The infected cow identified yesterday was a Holstein which was tested because it was a "downer", unable to walk, when it arrived at a Washington state slaughterhouse. The meat from the cow was nevertheless sent to a processing plant.

Agriculture department investigators were yesterday urgently trying to track it down.

Ms Veneman said that only the "muscle cuts" had been sent for processing for human consumption and there was no record of the disease being transmitted through the meat. The brain and spinal column had been sent to a "rendering facility" elsewhere, but she did not specify how it had been used.

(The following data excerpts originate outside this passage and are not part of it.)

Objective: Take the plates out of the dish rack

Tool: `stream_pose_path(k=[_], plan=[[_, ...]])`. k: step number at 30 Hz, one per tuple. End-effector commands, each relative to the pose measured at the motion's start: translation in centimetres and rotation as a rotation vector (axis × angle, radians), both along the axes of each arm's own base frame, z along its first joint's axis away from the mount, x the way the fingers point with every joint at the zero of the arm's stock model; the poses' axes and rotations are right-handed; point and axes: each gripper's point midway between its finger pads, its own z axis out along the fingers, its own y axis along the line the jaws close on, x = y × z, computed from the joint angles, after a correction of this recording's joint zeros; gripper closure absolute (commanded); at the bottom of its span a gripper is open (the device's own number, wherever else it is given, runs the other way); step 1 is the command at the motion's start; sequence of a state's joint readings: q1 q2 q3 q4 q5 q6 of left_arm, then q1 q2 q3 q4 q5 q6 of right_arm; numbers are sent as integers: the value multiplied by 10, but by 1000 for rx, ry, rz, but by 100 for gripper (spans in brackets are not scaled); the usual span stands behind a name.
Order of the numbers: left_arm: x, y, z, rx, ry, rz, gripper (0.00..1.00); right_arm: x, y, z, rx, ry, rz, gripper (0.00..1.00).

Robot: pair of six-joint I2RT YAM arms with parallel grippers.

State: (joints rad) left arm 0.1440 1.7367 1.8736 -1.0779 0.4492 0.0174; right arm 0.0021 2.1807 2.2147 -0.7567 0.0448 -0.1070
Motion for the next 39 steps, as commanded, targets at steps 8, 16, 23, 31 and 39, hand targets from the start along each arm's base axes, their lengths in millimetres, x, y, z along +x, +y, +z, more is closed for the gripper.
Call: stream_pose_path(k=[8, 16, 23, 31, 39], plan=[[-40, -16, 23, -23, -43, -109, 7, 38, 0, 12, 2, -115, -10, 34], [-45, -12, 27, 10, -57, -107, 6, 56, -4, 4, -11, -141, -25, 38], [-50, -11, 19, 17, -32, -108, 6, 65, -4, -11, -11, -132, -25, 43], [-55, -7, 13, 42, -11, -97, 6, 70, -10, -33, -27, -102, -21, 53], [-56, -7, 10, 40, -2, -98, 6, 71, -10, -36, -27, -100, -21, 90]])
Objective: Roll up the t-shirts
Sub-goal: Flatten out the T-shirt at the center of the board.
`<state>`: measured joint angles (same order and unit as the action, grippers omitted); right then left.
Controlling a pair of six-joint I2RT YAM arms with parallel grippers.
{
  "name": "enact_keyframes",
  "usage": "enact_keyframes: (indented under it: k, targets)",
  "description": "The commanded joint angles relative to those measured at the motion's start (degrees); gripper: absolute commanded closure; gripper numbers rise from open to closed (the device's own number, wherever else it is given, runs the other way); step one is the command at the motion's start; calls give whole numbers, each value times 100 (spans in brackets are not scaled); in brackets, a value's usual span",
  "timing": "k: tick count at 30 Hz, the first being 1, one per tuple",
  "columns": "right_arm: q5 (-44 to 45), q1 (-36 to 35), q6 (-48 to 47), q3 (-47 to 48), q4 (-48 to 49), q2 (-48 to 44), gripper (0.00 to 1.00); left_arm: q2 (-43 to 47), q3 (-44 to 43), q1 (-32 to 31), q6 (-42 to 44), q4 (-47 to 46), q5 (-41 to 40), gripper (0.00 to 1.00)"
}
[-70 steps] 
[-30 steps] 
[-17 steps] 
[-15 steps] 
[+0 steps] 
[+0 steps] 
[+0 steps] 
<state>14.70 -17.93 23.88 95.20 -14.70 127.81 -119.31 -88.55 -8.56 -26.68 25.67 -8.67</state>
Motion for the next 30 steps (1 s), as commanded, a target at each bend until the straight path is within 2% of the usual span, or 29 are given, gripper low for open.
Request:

The news hit an already nervous American public, entering the Christmas holiday under a high state of alert because of the risk of a new terrorist attack. Ms Veneman felt it necessary to stress there was no evidence of terrorism in the BSE incident.

However, her assurances that the outbreak would be contained were questioned by public health activist, John Stauber. He called them "extremely disingenuous", and pointed out Ms Veneman was a former lobbyist for the cattle industry. "I suggest this cow is the tip of an invisible iceberg," Mr Stauber, co-author of a book ( Mad Cow U.S.A.: Could the Nightmare Happen Here? ) about the threat of the disease, told CNN last night. "My presumption is mad cow disease is spread throughout North America at some level, but because our testing program is so inadequate we have not identified it."

He said the US livestock industry, unlike its European counterparts, continued to practice "animal cannibalism".

An isolated case of BSE was identified in Canada in May, but Ms Veneman said there was no immediate evidence of a link with the cow identified yesterday.